We continue considering the example above and scale the model to 4 replicas. In order to use all the underlying replicas effectively, we need to ensure that the calls to the underlying methods encode_image and encode_text are no longer blocking. In other words, we need to ensure that the calls to the underlying methods are asynchronous and can fully utilize the model replicas without blocking on each other. NOS provides a few convenience methods to submit tasks and retrieve results asynchronously using it's handle.results API.

# Scale the above model handle to 4 replicas
handle.scale(replicas=4)
print(handle)

# Asynchronously encode images using the `encode_image.submit()`.
# Every custom method is patched with a `submit()` method that allows you to asynchronously
# submit tasks to the underlying model replicas.
def encode_images_imap(images_generator):
    # Iterate over the images generator
    for images in images_generator:
        # Submit the task to the underlying model replicas
        handle.encode_image.submit(images=images)
        # Wait for the results to be ready before yielding the next batch
        if handle.results.ready():
            yield handle.results.get_next()
    # Yeild all the remaining results
    while not handle.results.ready():
        yield handle.results.get_next()

images_generator = VideoReader(FILENAME)
# Encode images asynchronously
for embedding in encode_images_imap(images_generator=images):
    # Do something with the image embeddings

In the example above, we load images from a video file and asynchronously submit encode_image tasks to the 4 replicas we trivially created using the handle.scale(replicas=4) call. We showed how you could implement a strawman, yet performant imap implementation that asynchronously submits tasks to the underlying replicas and yields the results as they become available.

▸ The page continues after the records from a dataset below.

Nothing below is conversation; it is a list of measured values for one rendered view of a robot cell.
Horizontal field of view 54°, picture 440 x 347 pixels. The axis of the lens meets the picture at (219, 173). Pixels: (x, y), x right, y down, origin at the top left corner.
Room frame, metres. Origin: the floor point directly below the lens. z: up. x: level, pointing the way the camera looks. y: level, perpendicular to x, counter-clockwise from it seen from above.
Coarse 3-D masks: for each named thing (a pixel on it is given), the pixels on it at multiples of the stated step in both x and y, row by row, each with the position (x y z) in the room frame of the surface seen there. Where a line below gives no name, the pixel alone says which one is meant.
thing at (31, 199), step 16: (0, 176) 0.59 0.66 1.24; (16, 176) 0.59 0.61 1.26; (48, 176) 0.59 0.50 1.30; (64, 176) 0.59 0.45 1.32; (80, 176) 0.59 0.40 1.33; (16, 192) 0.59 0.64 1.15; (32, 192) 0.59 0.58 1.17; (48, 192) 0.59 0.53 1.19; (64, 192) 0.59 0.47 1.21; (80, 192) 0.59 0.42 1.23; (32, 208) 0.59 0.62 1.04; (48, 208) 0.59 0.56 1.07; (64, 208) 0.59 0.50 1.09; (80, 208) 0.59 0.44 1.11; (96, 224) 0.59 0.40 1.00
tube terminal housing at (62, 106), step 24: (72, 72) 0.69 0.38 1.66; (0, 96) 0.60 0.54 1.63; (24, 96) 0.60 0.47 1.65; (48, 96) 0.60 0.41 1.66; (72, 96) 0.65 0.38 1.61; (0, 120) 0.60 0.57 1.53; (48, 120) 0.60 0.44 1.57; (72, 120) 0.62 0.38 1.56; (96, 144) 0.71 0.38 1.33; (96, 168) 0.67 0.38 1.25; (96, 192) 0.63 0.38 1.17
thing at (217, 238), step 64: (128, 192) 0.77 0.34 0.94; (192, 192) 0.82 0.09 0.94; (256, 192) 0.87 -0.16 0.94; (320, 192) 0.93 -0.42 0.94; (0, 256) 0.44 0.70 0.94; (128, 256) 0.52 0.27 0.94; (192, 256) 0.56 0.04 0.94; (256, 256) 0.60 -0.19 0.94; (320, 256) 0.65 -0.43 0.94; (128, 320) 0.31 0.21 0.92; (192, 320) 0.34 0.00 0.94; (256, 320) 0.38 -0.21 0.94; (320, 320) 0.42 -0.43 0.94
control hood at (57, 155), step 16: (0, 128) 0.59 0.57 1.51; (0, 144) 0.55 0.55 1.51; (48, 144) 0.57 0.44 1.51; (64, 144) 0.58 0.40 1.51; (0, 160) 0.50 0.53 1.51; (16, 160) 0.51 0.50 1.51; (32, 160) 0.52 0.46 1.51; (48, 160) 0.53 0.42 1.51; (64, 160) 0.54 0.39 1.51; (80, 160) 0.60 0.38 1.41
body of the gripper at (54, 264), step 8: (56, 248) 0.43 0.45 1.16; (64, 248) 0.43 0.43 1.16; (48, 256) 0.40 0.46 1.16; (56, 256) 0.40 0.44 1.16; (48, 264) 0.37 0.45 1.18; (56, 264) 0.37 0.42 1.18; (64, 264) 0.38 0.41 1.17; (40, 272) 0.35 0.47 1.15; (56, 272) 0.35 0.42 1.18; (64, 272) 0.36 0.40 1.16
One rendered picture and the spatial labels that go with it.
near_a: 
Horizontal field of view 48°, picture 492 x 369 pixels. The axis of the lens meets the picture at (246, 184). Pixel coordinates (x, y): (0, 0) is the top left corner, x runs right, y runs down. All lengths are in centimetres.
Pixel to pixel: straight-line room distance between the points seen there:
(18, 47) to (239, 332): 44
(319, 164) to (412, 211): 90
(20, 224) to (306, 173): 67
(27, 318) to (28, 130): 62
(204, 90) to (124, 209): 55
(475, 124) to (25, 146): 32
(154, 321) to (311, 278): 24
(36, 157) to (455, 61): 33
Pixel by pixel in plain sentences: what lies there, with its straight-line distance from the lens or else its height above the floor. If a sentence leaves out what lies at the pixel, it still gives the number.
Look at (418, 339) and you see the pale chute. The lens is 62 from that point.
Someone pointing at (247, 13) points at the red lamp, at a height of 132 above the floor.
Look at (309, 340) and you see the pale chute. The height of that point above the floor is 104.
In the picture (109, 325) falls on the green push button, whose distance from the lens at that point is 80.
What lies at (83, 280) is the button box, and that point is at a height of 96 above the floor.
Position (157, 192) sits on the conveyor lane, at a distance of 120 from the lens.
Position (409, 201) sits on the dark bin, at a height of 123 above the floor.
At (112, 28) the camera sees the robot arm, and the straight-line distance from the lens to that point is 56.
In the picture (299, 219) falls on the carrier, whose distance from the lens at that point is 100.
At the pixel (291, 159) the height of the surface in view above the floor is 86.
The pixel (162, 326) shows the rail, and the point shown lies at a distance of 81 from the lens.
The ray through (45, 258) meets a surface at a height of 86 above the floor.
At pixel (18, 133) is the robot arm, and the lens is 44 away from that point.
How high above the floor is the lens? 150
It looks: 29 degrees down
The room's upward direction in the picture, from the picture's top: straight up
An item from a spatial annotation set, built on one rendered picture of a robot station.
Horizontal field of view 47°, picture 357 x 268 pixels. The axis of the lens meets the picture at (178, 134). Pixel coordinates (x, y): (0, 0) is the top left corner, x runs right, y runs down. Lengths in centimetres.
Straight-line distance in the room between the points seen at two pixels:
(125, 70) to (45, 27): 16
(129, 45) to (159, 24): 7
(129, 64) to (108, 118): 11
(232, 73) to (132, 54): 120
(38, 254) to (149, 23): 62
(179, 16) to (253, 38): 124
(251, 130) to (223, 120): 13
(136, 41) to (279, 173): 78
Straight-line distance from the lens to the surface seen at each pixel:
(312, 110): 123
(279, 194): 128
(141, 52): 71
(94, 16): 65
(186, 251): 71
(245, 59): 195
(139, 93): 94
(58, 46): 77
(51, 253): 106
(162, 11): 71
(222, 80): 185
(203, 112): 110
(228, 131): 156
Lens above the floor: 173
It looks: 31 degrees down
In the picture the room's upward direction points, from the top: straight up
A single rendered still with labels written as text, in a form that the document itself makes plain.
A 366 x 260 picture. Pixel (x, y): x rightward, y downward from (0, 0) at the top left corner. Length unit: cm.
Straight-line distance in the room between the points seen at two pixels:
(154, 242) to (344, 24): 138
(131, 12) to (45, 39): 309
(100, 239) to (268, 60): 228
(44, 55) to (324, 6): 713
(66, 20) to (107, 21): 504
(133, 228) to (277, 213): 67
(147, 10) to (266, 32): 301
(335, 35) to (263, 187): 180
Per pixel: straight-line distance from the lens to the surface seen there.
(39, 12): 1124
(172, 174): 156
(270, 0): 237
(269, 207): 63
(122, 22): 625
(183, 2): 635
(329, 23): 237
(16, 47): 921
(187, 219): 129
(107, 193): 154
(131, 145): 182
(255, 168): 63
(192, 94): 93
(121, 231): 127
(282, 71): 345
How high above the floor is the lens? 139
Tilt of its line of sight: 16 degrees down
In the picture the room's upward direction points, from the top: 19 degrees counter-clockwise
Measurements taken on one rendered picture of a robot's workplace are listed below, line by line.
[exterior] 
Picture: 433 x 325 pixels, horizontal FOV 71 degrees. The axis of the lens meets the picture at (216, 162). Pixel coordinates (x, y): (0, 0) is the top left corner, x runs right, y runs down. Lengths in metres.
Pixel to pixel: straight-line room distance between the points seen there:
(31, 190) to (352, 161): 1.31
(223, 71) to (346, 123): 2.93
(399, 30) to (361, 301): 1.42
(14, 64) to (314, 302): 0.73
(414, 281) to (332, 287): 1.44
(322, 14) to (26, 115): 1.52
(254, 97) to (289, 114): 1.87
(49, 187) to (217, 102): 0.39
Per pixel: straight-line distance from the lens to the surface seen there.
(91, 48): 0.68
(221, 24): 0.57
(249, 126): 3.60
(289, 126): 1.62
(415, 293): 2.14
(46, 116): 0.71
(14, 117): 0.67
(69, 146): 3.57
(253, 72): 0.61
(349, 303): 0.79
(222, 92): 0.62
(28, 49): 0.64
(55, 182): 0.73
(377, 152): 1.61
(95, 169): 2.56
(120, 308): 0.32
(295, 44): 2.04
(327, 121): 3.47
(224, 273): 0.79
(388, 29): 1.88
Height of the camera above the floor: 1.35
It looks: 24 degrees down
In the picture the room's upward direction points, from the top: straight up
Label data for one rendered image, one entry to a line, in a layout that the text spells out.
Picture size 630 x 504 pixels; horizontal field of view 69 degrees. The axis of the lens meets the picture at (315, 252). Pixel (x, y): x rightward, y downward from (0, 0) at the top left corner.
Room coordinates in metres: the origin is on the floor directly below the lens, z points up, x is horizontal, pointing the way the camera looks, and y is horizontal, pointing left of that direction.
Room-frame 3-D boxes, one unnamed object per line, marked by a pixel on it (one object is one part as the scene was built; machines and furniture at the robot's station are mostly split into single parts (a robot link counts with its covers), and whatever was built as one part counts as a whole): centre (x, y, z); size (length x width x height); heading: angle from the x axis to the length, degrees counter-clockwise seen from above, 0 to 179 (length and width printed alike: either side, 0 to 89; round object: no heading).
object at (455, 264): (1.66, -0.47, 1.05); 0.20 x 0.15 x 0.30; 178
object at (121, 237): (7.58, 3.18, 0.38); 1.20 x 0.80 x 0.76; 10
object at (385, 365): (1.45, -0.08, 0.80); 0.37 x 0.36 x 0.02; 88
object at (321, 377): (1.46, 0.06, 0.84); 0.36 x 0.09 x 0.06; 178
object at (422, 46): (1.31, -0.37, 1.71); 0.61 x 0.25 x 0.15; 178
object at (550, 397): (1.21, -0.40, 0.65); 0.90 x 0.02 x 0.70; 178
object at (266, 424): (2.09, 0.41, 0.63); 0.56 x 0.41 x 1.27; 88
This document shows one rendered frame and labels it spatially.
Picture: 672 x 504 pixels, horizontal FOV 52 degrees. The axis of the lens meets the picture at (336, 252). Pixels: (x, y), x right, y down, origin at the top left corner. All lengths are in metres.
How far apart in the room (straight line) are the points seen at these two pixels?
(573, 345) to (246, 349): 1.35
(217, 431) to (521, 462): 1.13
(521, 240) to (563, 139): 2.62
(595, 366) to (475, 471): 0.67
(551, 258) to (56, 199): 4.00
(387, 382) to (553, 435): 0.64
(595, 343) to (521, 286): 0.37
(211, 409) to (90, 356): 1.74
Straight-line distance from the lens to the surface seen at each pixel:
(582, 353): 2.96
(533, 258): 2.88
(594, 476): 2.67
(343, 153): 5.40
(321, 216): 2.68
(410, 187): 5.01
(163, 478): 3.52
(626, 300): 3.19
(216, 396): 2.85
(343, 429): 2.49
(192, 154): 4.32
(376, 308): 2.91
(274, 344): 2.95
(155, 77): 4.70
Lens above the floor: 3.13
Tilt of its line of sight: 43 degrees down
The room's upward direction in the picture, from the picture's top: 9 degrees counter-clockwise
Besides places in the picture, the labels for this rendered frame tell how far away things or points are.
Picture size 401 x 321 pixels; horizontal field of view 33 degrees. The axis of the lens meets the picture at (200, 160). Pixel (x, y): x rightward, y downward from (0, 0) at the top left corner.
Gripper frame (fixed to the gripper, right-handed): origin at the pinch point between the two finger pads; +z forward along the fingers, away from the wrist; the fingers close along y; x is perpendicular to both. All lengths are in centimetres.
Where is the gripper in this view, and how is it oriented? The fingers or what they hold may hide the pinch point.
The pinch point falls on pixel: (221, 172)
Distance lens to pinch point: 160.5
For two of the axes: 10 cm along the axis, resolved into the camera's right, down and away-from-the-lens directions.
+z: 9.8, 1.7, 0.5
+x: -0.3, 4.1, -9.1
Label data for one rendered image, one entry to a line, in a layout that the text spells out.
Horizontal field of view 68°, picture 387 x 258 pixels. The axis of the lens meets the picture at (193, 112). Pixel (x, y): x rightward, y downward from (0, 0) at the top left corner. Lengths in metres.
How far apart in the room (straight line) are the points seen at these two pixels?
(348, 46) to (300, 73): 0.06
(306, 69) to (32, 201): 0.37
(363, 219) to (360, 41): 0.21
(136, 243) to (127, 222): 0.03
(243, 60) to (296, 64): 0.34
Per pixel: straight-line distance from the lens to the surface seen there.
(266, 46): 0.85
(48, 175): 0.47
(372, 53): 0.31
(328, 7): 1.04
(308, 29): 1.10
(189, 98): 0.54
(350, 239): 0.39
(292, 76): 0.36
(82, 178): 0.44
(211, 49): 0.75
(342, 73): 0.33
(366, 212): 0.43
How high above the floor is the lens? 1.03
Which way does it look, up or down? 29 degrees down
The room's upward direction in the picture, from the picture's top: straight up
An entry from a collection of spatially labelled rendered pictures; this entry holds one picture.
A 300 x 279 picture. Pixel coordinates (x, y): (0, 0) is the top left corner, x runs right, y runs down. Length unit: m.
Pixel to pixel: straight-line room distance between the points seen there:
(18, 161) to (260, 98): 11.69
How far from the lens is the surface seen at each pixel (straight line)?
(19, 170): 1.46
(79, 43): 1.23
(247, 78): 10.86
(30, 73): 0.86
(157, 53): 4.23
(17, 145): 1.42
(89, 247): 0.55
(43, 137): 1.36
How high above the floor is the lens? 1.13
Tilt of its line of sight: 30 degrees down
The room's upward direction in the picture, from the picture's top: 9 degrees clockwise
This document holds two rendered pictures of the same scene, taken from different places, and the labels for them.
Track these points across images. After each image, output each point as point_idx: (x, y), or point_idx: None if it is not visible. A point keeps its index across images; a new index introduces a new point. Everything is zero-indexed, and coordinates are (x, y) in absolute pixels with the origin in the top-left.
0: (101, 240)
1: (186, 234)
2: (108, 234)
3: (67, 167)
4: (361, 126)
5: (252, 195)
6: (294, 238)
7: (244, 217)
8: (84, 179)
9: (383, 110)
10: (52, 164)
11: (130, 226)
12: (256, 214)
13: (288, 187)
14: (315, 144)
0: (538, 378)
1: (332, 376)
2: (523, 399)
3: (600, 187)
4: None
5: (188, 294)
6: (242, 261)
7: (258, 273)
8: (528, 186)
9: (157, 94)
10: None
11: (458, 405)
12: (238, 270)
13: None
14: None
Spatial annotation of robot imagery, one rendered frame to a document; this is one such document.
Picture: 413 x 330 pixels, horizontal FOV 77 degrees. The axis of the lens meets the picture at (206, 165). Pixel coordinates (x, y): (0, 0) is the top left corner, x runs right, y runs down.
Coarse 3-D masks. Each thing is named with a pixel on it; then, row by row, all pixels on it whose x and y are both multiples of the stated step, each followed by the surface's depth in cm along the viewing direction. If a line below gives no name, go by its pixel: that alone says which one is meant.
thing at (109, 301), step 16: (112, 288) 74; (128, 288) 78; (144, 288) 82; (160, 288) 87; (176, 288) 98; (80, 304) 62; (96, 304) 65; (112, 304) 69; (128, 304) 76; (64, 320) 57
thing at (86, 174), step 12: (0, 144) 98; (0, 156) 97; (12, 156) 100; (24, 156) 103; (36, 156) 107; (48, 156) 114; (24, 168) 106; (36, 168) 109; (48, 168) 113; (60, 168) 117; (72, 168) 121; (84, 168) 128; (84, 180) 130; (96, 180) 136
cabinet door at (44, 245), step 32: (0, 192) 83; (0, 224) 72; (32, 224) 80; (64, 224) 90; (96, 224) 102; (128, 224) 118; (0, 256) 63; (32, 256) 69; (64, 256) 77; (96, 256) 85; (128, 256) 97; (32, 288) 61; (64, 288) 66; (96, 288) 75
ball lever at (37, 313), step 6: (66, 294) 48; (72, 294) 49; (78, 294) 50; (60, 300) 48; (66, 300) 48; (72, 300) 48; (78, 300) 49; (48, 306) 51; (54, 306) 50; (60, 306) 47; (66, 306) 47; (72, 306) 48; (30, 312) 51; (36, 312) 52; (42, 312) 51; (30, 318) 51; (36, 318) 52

This allows us to fully utilize the underlying replicas without blocking on each other, and thereby fully utilizing the underlying hardware.

🛠️ Running models in a custom runtime environment¶

For custom models that require execution in a custom runtime environment (e.g. with TensorRT or other library dependencies), we can specify the runtime environment via the runtime_env argument in the ModelSpec.

class CustomModel:
    """Custom inference model with scikit-learn."""

    def __init__(self, model_name: str = "fake_model"):
        """Initialize the model."""
        import sklearn  # noqa: F401

    def __call__(self, images: Union[np.ndarray, List[np.ndarray]], n: int = 1) -> np.ndarray:
        ...


# Create a model spec with a custom runtime environment (i.e. with scikit-learn installed)
spec = ModelSpec.from_cls(
    CustomModel,
    init_args=(),
    init_kwargs={"model_name": "fake_model"},
    runtime_env=RuntimeEnv.from_packages(["scikit-learn"]),
)

For more details about custom runtime environments, please see the runtime environments section.